All parents in Gaza feel a profound sense of helplessness, even the most resilient, and the psychological toll affects everyone. For the last 17 years – not only the past 12 months – we have been confined, starved, bombed and unjustly blamed for the injustice we endure.
It is wrong to claim nothing has changed during this period. The situation continues to deteriorate.
Gaza, which was and still is the world’s largest open-air prison, has now become a labyrinth of death. Prior to 7 October, we took the chirping of birds overhead for granted. Now, we have grown numb to the constant noise of surveillance drones hovering above us.
In the last 12 months, we have seen the value of a human life be reduced to a flour bag, sometimes even less. The world cared about global trade via the Red Sea over the lives of the more than 42,500 human beings killed in Gaza.
Given such, we see decapitated children day after day, some crushed by buildings, others split open by shrapnel.
Every person killed was someone’s everything.
It is not surprising that the two most common phrases heard across Gaza are “can anybody hear me?” and “where should we go?”
Surviving starvation
Many of us in Gaza’s north have had to survive by eating leaves and snails. Others in the south make do with cans of tasteless fava and kidney beans or expired food.
Aid agencies call it a famine. It should be called what it truly is: deliberate starvation. It is as stark as white flour, though I have seen hungry children sifting through flour mixed with sand and debris. These children are the fortunate ones.
Others in the north have sifted through insect-infested corn grains and rabbit, donkey and pigeon feed and have ground livestock fodder into flour to make something resembling bread. According to the UN Office for the Coordination of Humanitarian Affairs, there are many families in Gaza eating only one meal every two or three days because not enough aid is getting through. Oxfam meanwhile said in April that Palestinians in northern Gaza were consuming a mere 245 calories per day – just over 10 percent of the 2,100 calories needed per day – for months on end.
Hundreds of 18-wheeler trucks loaded with humanitarian aid have been lined up for miles just outside Gaza, waiting for weeks for Israeli permission to enter.

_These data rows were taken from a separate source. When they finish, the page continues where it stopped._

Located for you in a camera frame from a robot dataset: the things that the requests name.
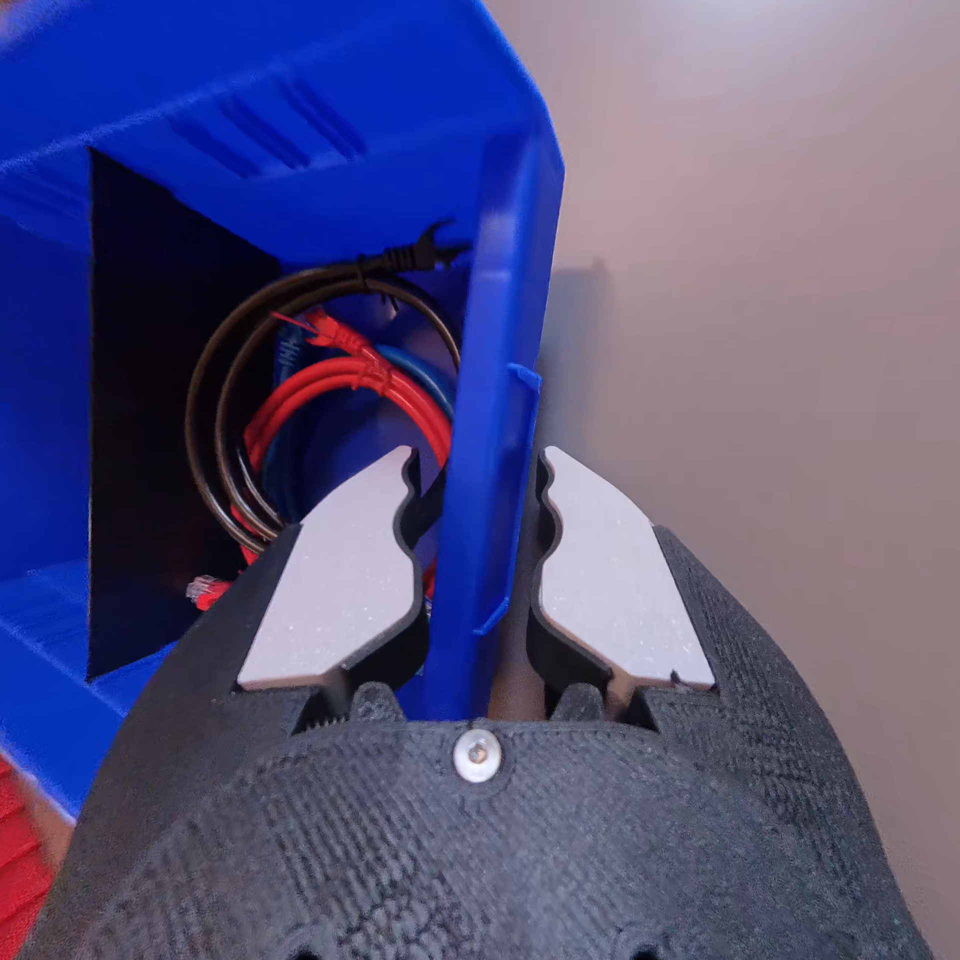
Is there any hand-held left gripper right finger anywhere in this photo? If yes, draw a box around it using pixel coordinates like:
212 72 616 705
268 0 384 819
526 446 719 695

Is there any black bin divider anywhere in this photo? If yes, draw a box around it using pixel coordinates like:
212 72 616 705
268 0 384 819
84 146 288 682

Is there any red ethernet cable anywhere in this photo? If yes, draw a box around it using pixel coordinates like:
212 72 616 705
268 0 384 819
185 306 456 612

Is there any black ethernet cable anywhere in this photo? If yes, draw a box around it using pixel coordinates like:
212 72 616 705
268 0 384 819
185 219 474 558

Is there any blue ethernet cable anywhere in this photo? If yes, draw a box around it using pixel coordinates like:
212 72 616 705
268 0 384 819
255 318 459 526

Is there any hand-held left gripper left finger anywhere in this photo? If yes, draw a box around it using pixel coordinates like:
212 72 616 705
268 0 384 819
235 445 430 695

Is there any red storage bin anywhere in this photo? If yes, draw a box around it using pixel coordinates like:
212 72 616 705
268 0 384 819
0 757 60 957

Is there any blue storage bin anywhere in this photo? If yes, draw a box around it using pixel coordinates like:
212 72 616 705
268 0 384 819
0 0 566 822

Far-right Israeli groups have physically blocked aid from reaching Gaza and have attacked and looted trucks they believe are transporting assistance.

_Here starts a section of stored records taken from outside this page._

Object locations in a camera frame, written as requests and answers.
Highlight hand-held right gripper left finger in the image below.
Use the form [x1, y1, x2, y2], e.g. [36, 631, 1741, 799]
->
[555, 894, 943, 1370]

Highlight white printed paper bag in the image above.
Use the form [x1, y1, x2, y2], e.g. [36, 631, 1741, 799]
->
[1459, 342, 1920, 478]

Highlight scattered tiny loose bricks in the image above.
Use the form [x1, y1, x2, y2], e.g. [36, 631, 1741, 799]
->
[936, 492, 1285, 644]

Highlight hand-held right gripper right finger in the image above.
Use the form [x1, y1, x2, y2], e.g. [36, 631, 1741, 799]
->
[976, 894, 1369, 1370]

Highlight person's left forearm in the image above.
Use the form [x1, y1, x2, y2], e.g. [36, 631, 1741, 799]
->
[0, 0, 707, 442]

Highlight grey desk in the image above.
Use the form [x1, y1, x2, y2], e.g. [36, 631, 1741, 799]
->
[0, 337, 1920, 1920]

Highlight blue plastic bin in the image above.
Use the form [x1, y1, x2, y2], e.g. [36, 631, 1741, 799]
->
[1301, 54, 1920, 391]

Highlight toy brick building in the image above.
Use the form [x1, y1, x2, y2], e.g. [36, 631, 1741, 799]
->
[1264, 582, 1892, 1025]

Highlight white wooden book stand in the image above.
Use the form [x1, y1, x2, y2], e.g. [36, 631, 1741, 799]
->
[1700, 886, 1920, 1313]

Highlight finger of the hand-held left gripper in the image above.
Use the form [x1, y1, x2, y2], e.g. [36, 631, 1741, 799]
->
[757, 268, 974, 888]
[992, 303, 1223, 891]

These individuals have received tax-deductible donations from the United States and Israel while people sending money to Gaza to support Palestinians enduring a genocide face restrictions, including more than 20 percent of their remittances being deducted in extortionist bank and money lender fees.
Ordinary Gazans I know are concerned with surviving food shortages, the collapsed health system, flowing sewage, waste buildup and freezing temperatures – not financing terror or laundering money. Yet the inhumane siege, blockade and debilitating sanctions disproportionally affect ordinary Palestinians the most.

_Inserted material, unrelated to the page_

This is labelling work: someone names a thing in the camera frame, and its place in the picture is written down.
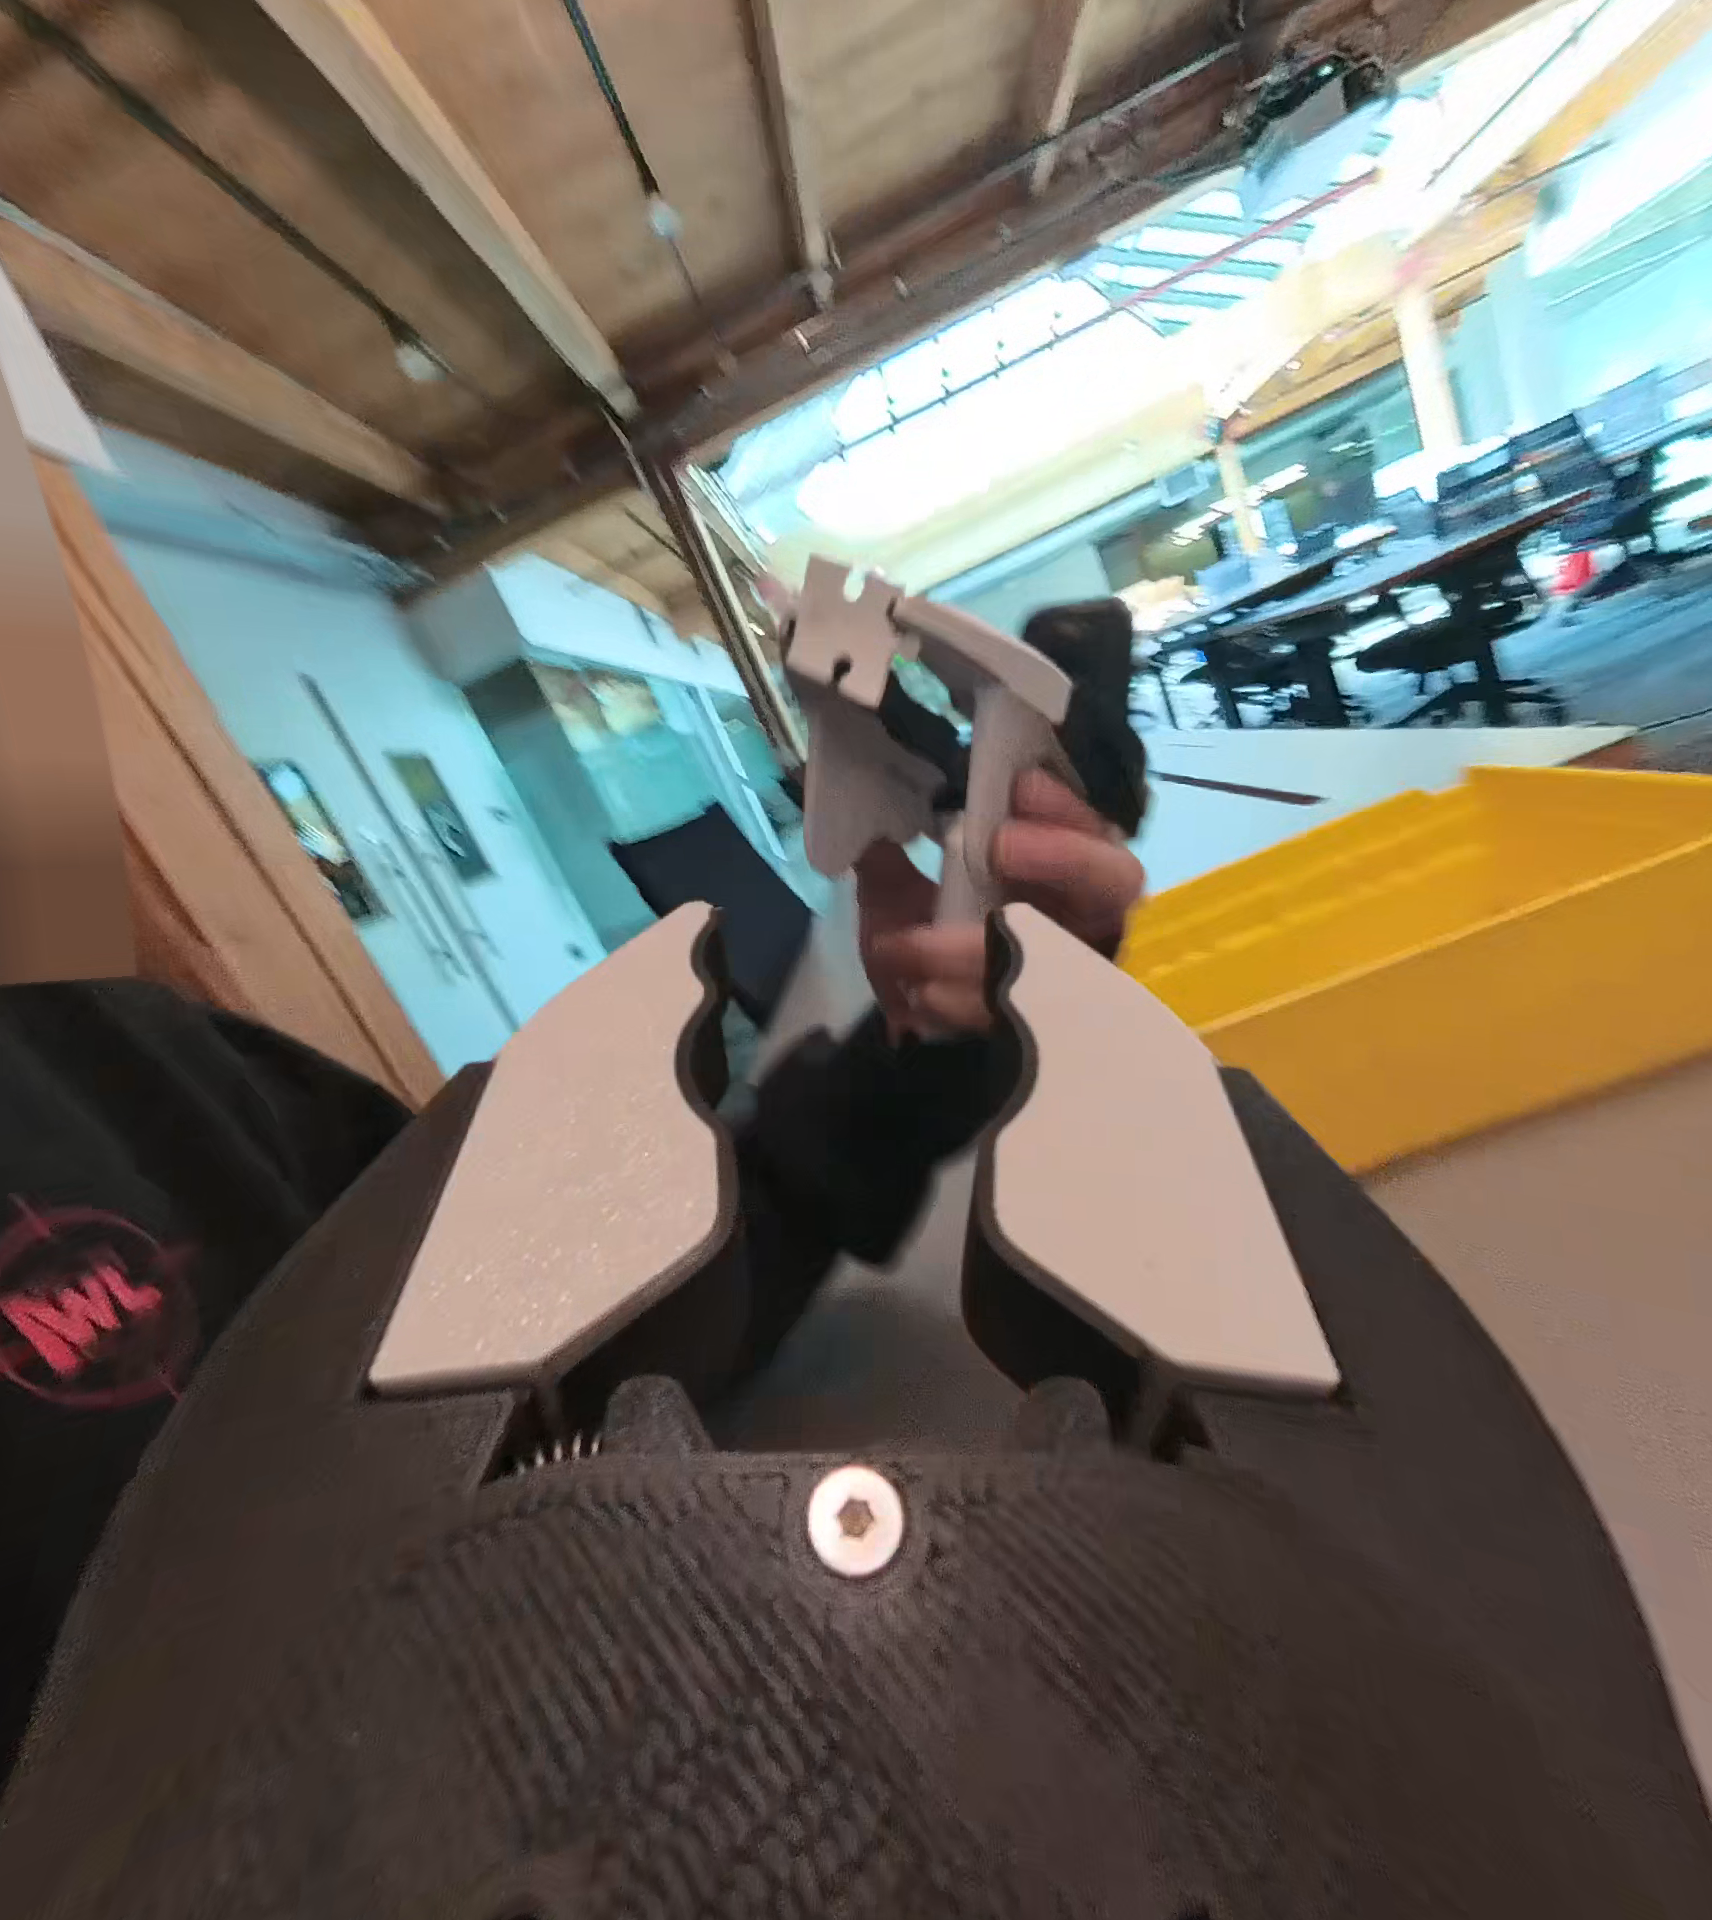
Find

Gaza desperately needs chlorine tablets to purify drinking water as well as medical aid. But more urgently, the people of Gaza desperately need water, flour, eggs and vegetables – and not just vitamin-enriched date bars and canned food nearing their expiration dates.
I have spent many long nights waiting in queues at bakeries, flour distribution centers, partially functioning water wells and aid points where groups offer the same repetitive food parcels.
But I am more than just a statistic. Like 2.3 million other Gazans, I have a family, parents, children, siblings, memories, pain, emotions and a home – albeit now in the form of rubble.
I am too exhausted to ask when this will all end. I am demanding that this end. Now.
Asem Alnabih is an engineer and PhD researcher, currently based in Gaza City, north Gaza Strip. He serves as the spokesperson for Gaza Municipality and has written for many platforms in both Arabic and English.